## Your instructions
Scan the entries below for the string "beige" and copy every line where it turns up.

## Data for this task
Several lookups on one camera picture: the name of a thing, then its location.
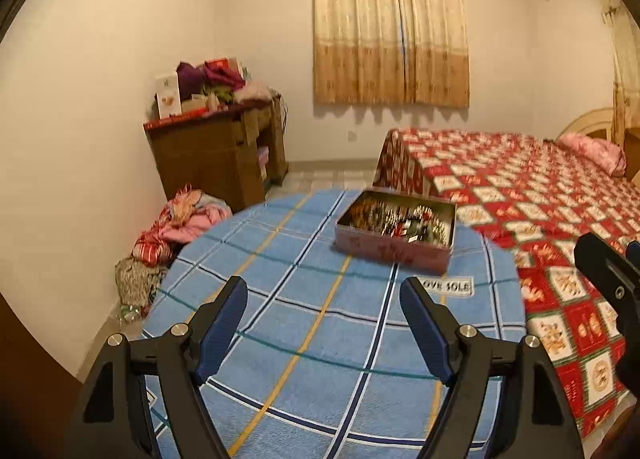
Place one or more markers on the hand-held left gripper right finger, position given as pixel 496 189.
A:
pixel 425 334

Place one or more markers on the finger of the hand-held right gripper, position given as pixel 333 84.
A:
pixel 605 274

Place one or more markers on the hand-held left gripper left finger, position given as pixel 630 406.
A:
pixel 220 329

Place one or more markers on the metal tin box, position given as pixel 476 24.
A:
pixel 395 251

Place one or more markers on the pile of assorted jewelry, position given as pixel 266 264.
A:
pixel 395 219

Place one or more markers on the blue plaid tablecloth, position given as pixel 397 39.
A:
pixel 310 339

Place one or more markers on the grey patterned cloth bundle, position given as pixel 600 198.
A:
pixel 137 281

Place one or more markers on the pink and red cloth heap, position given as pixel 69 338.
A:
pixel 190 224

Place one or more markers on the red patterned bed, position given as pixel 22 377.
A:
pixel 525 199

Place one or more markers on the pink pillow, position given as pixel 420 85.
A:
pixel 592 151

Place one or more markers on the cream bed headboard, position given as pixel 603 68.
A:
pixel 595 121

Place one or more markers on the brown wooden cabinet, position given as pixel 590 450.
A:
pixel 200 164

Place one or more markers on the beige side curtain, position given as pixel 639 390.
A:
pixel 625 64

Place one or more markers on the white printed box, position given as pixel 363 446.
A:
pixel 167 94

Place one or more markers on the pile of colourful clothes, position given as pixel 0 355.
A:
pixel 220 79

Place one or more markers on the beige patterned window curtain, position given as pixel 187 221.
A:
pixel 390 29

## Solved problem
Place one or more markers on the beige side curtain, position given as pixel 639 390.
Place one or more markers on the beige patterned window curtain, position given as pixel 187 221.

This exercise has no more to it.